The problem » When a line in the entries below contains "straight", tally it; give the tally with nothing added.

Given data »
# # # # # # #

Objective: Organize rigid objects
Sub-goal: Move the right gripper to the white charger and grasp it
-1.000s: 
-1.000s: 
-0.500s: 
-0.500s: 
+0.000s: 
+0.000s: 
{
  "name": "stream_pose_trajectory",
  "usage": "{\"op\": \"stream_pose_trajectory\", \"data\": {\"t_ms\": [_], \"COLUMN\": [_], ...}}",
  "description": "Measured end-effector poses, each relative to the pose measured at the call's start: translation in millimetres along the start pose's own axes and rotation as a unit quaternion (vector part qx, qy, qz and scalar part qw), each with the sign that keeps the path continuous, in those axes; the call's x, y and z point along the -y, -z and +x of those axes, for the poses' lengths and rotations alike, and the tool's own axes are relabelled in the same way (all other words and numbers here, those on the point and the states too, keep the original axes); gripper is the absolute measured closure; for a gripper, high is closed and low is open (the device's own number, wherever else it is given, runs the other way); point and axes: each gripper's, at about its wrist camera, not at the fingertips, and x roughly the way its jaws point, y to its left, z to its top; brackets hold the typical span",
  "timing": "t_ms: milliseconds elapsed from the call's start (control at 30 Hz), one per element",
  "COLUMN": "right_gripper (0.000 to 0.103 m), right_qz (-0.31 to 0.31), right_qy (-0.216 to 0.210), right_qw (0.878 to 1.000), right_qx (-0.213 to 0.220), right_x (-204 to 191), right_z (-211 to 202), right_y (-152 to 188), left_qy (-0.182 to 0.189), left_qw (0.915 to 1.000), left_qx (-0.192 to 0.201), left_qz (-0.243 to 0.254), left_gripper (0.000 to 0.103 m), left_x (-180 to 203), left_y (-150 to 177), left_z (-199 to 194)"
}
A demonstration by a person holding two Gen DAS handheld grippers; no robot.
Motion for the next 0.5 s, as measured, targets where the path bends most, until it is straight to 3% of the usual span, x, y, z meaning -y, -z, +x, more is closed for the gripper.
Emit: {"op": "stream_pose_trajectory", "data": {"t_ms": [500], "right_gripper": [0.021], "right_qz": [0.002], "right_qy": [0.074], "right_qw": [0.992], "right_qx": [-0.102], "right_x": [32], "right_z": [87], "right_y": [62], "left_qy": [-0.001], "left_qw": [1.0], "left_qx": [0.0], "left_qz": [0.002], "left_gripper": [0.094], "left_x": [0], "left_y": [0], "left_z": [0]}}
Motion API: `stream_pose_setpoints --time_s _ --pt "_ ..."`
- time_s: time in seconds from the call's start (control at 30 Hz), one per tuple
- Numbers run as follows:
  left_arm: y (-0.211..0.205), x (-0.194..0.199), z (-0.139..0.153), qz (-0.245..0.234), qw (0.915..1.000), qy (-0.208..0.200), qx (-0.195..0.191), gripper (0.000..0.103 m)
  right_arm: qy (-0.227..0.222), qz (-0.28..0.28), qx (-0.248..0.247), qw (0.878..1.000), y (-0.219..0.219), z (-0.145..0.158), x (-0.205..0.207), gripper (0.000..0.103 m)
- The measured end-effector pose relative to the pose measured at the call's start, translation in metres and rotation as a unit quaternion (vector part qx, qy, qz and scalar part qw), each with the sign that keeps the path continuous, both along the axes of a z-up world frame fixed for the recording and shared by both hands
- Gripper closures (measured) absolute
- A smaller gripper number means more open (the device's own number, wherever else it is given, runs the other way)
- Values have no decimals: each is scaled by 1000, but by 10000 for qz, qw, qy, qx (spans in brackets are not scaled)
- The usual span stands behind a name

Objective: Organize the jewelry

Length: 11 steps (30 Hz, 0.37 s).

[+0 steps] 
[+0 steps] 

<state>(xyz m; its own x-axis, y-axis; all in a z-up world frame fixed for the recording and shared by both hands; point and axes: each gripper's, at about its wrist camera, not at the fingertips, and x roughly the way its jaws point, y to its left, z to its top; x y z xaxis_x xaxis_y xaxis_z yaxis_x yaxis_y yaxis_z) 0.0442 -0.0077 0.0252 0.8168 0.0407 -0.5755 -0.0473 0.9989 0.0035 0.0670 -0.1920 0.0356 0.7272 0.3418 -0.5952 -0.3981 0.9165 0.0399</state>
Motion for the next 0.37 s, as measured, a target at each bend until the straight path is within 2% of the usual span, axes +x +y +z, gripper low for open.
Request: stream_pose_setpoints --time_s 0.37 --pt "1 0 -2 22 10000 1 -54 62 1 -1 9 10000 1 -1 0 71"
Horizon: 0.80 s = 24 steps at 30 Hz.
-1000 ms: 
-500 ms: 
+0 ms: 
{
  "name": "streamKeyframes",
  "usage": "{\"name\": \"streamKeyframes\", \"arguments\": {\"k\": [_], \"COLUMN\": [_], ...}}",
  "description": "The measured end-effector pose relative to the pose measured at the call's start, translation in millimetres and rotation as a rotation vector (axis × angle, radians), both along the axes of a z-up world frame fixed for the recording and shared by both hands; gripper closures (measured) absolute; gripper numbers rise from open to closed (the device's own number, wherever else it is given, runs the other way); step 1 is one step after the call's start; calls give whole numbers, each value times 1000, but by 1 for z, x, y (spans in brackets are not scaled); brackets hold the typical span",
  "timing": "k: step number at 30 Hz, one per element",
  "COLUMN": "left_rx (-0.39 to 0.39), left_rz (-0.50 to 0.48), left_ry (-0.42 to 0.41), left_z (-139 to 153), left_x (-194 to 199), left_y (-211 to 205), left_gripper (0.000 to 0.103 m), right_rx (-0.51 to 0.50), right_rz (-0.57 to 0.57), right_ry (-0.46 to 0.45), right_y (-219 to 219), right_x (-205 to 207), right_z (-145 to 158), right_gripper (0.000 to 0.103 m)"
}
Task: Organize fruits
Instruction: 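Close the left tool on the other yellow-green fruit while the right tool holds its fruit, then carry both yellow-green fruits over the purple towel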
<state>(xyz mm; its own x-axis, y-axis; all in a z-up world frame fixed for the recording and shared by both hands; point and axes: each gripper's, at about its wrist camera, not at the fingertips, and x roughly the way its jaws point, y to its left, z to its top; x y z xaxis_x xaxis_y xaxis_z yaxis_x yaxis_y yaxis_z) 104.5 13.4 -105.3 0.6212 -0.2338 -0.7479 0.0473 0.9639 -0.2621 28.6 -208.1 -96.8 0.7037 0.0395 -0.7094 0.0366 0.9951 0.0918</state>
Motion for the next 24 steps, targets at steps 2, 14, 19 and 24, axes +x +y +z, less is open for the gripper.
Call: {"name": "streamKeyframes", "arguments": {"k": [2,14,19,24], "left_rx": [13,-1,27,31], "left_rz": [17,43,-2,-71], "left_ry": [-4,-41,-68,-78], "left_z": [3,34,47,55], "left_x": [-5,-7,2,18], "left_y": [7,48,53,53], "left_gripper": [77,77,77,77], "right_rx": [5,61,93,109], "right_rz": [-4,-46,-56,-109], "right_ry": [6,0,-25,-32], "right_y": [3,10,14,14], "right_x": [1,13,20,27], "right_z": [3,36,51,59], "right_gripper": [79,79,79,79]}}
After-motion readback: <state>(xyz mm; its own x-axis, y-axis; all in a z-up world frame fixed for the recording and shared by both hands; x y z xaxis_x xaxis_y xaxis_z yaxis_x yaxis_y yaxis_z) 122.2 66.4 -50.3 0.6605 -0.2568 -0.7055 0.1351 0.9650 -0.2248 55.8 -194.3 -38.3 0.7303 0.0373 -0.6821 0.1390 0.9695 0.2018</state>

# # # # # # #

Response to the task » 2